§ ACTIVITY
For the copy, please give all of the data again exactly and leave the pictures out.
Start of Block
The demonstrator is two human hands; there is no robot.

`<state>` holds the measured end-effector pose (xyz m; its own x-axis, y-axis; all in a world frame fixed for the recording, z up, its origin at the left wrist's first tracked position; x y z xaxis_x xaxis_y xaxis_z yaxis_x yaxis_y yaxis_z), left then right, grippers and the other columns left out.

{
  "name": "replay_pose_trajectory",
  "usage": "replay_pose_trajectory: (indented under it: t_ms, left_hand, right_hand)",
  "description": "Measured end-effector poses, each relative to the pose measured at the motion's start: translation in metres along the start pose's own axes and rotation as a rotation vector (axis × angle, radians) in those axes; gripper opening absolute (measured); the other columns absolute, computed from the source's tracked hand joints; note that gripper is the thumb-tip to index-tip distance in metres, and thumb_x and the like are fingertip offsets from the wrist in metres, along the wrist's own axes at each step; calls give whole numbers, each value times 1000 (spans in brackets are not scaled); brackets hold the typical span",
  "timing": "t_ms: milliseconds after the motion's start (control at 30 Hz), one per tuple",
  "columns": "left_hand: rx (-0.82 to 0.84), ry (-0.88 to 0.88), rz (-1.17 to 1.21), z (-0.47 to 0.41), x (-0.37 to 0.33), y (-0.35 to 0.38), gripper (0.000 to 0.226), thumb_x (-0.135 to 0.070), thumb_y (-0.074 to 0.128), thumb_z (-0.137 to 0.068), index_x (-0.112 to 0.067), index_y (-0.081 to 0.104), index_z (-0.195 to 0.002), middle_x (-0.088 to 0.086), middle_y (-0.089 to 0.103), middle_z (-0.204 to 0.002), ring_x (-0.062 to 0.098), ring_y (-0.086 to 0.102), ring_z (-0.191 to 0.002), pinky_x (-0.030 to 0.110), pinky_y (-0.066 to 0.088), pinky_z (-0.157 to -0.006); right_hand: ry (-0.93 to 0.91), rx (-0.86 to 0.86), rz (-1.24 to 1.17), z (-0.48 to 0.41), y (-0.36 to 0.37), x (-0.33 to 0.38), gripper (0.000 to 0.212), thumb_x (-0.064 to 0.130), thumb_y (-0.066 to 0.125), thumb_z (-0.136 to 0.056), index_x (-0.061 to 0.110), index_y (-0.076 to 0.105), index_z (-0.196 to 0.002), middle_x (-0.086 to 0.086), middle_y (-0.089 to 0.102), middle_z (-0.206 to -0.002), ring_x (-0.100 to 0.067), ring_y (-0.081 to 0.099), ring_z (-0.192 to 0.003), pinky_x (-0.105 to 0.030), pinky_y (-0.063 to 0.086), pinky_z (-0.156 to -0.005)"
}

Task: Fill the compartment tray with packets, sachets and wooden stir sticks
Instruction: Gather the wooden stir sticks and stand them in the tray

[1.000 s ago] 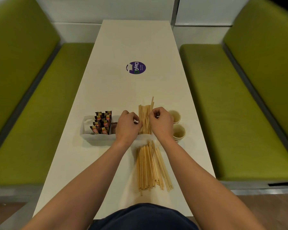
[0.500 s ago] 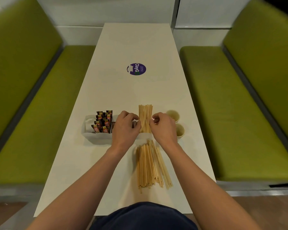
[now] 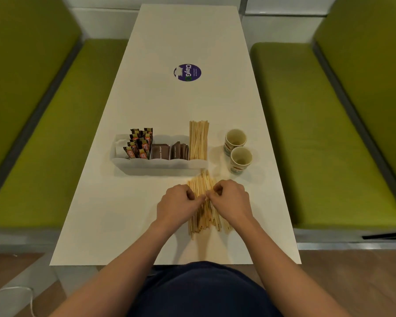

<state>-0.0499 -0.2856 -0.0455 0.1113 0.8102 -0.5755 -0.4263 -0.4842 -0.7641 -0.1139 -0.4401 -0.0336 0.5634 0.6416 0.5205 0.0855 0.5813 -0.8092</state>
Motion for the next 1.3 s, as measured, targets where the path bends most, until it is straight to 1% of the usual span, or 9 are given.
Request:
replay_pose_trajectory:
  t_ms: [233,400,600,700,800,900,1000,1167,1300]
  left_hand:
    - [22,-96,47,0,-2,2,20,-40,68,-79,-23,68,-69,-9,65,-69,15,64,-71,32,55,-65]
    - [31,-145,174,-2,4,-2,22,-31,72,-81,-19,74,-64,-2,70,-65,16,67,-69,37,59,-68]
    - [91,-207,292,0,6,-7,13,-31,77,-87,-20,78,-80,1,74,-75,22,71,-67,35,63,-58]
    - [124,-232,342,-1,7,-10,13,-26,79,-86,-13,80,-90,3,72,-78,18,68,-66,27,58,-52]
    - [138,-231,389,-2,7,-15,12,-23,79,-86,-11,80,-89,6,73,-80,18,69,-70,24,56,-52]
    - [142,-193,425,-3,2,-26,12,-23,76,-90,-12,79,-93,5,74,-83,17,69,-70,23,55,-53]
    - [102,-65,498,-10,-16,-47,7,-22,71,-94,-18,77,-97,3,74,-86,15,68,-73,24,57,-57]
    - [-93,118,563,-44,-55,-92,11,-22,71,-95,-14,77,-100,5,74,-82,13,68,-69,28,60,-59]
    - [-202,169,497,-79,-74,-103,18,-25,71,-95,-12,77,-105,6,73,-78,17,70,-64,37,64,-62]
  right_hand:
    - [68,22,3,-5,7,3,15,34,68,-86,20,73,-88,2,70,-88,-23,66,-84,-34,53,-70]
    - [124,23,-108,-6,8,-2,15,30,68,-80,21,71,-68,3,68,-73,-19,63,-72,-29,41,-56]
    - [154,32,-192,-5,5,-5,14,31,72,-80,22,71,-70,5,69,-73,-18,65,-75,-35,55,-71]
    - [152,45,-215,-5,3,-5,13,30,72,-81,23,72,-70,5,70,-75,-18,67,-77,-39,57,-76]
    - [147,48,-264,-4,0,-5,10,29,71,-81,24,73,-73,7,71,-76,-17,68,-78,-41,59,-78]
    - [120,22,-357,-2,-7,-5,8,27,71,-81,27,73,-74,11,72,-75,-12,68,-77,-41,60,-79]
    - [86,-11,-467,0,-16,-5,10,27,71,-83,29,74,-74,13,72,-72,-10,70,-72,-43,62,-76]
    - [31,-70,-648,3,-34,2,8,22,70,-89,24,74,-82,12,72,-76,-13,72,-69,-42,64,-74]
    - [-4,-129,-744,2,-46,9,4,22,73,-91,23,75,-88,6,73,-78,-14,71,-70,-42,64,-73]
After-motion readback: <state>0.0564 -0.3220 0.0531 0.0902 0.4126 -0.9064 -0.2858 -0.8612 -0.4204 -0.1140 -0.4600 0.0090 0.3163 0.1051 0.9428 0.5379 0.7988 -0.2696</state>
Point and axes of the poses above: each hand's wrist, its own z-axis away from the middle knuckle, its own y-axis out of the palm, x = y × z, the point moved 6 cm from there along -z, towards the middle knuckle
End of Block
§ RESPONSE BOX
The demonstrator is two human hands; there is no robot.

`<state>` holds the measured end-effector pose (xyz m; its own x-axis, y-axis; all in a world frame fixed for the recording, z up, its origin at the left wrist's first tracked position; x y z xaxis_x xaxis_y xaxis_z yaxis_x yaxis_y yaxis_z), left then right, grippers and the other columns left out.

{
  "name": "replay_pose_trajectory",
  "usage": "replay_pose_trajectory: (indented under it: t_ms, left_hand, right_hand)",
  "description": "Measured end-effector poses, each relative to the pose measured at the motion's start: translation in metres along the start pose's own axes and rotation as a rotation vector (axis × angle, radians) in those axes; gripper opening absolute (measured); the other columns absolute, computed from the source's tracked hand joints; note that gripper is the thumb-tip to index-tip distance in metres, and thumb_x and the like are fingertip offsets from the wrist in metres, along the wrist's own axes at each step; calls give whole numbers, each value times 1000 (spans in brackets are not scaled); brackets hold the typical span",
  "timing": "t_ms: milliseconds after the motion's start (control at 30 Hz), one per tuple",
  "columns": "left_hand: rx (-0.82 to 0.84), ry (-0.88 to 0.88), rz (-1.17 to 1.21), z (-0.47 to 0.41), x (-0.37 to 0.33), y (-0.35 to 0.38), gripper (0.000 to 0.226), thumb_x (-0.135 to 0.070), thumb_y (-0.074 to 0.128), thumb_z (-0.137 to 0.068), index_x (-0.112 to 0.067), index_y (-0.081 to 0.104), index_z (-0.195 to 0.002), middle_x (-0.088 to 0.086), middle_y (-0.089 to 0.103), middle_z (-0.204 to 0.002), ring_x (-0.062 to 0.098), ring_y (-0.086 to 0.102), ring_z (-0.191 to 0.002), pinky_x (-0.030 to 0.110), pinky_y (-0.066 to 0.088), pinky_z (-0.157 to -0.006); right_hand: ry (-0.93 to 0.91), rx (-0.86 to 0.86), rz (-1.24 to 1.17), z (-0.48 to 0.41), y (-0.36 to 0.37), x (-0.33 to 0.38), gripper (0.000 to 0.212), thumb_x (-0.064 to 0.130), thumb_y (-0.066 to 0.125), thumb_z (-0.136 to 0.056), index_x (-0.061 to 0.110), index_y (-0.076 to 0.105), index_z (-0.196 to 0.002), middle_x (-0.086 to 0.086), middle_y (-0.089 to 0.102), middle_z (-0.206 to -0.002), ring_x (-0.100 to 0.067), ring_y (-0.081 to 0.099), ring_z (-0.192 to 0.003), pinky_x (-0.105 to 0.030), pinky_y (-0.063 to 0.086), pinky_z (-0.156 to -0.005)"
}

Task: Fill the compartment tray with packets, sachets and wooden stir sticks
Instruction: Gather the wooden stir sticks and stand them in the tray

[1.000 s ago] 
[0.500 s ago] 
[now] 

<state>-0.0499 -0.2856 -0.0455 0.1113 0.8102 -0.5755 -0.4263 -0.4842 -0.7641 -0.1139 -0.4401 -0.0336 0.5634 0.6416 0.5205 0.0855 0.5813 -0.8092</state>
Motion for the next 1.3 s, as measured, targets where the path bends most, until it is straight to 1% of the usual span, or 9 are given.
Request:
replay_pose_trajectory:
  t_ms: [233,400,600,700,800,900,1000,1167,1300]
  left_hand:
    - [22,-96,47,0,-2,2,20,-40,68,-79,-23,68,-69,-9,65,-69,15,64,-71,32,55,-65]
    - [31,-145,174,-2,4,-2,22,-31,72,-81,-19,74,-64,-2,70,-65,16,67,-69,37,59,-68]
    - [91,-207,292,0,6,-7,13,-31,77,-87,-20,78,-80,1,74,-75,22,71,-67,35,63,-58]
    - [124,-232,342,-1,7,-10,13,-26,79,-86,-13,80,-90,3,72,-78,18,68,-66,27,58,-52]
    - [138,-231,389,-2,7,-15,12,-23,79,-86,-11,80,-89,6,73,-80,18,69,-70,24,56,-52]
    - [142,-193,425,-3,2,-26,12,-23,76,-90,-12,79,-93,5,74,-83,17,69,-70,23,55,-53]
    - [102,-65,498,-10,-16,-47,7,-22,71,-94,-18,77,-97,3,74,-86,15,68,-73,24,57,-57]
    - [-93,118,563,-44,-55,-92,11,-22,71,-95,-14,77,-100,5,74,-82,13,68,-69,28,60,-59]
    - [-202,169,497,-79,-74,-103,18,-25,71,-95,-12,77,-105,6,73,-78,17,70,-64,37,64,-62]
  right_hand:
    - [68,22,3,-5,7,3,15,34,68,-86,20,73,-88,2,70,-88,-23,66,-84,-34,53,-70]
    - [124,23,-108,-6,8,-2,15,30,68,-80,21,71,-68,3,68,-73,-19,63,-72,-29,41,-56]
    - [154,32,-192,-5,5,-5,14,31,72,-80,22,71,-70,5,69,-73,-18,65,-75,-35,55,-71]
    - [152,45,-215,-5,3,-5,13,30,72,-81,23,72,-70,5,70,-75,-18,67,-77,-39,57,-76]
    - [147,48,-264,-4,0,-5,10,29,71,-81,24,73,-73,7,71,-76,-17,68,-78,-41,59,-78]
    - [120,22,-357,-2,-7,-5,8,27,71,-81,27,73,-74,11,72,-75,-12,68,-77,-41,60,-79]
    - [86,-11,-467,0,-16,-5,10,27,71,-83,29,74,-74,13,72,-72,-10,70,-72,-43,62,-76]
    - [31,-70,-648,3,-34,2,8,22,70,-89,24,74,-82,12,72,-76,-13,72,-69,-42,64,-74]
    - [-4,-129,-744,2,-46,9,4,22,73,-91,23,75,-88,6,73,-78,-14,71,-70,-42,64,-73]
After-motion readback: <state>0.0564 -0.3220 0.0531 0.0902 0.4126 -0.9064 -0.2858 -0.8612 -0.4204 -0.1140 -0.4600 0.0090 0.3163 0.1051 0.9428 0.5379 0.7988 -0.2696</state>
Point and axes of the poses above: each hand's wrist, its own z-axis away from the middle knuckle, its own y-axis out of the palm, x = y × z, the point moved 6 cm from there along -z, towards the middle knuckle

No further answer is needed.